The start of the new school year has raised new concerns about the safety of children returning to classrooms. With Robb Elementary School closed, students staying at Uvalde transferred to one of her three other district elementary schools. Some students have transitioned to private Uvalde schools and virtual learning options from home.
Daniel Garza chose to start fifth grade at an elementary school in a new school district near where his mother used to teach kindergarten in the neighboring city of Sabinal. He also said he felt safer at Sabinal Primary School because the building has secure doors and teachers are allowed to carry weapons inside the school.
On a weekday evening in the fall, as the sun went down at Uvalde’s community field, Daniel attended youth soccer practice with his young teammates. The new season saw him play tackle football for the first time.

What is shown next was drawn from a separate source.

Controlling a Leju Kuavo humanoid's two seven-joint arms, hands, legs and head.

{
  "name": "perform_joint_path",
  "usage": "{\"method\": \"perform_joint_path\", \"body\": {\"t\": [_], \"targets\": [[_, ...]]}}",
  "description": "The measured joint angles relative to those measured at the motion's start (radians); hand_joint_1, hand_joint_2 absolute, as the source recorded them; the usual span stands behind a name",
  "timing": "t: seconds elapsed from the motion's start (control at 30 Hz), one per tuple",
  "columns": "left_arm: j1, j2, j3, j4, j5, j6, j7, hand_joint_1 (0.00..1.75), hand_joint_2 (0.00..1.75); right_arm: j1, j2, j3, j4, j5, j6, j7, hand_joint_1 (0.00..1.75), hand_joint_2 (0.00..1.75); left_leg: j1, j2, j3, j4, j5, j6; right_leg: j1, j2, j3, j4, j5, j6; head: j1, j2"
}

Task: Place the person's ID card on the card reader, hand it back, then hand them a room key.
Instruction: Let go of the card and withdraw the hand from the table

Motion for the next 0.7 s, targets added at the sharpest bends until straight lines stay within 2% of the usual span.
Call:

“I had a lot of anger inside me, so I chose to get back on the field,” Daniel said. “I think it has eased some of my anger…all the support, it makes me happy.”
“Daniel is starting to make some progress. Keeping him busy and starting to see another side of healing is starting to help him,” said Briana Lewis.
Former Robb Elementary students like Caitlin Gonzalez have also experienced the toll May 24th took on them. She was in the classroom across the hall from Reyes.
Caitlin asked her mother, Gladys Gonzalez, to sleep with her the night after the shooting because she didn’t feel safe in the dark or alone.
Gladys Gonzalez said, “As the nights go on, you can see how anxiety starts to build up. She needs reassurance all the time.”
Caitlin’s parents discussed “20/20” how to overcome the PTSD Caitlin reportedly experienced. Caitlin often keeps noise-cancelling headphones nearby because loud noises tend to trigger anxiety.
Families have learned to communicate before completing some routine tasks, such as taking a bag of hardened ice out of the freezer.
“When my dad tells me to break the ice, he tells me when to go to another room,” Kaitlyn said.
“This PTSD comes in many forms,” said Gladys Gonzalez. “She can see her headache and stomachache.”
Caitlin said that with the help of a therapist she was able to get herself back to sleep again and did so for about three weeks. At the time, “20/20” asked about Caitlin’s sleep habits in March 2023.
Gladys Gonzalez said she felt she had a “bright future” for Kaitlyn, but the family was focused on “getting through the days that have passed”.
Caitlin is routinely driven to Uvalde after school by her parents for various activities such as girl scouts, karate, and guitar.
Video: Uvalde School Shooting Survivor Tells His Story Through Photos
These extracurricular activities are in addition to weekly therapy appointments and a commute of about 90 minutes each way to San Antonio.
“Our main goal was to take Caitlin’s mind away from the shooting,” said Caitlin’s father, Nef Gonzalez.
Caitlin, who was 10 years old at the time of the shooting, said she shared her experience on 20/20, saying, “Don’t let other kids go through what I and my friends went through.” .
During her runs, Kimberly Rubio sometimes stops in front of a statue of her daughter, Lexie, painted on a brick building in downtown Uvalde. This is his one in a series of murals created by the Texas artist to honor the lives lost.
Kimberly Rubio says the mural is a favorite place for her and other mothers to visit because it contains memories of the joy, pain and balance left by victims, and the motivation to keep going. said.
“It’s easy to want to put aside all the bad things in the world,” said Kimberly Rubio.
ABC News’ Ismael Estrada, Andrew Fredericks, Dennis Martinez Ramundo, Tomas Nabia, Elissa Stoller, Megan Hunderstreet and Mary Ellen Schwysaw contributed to this report.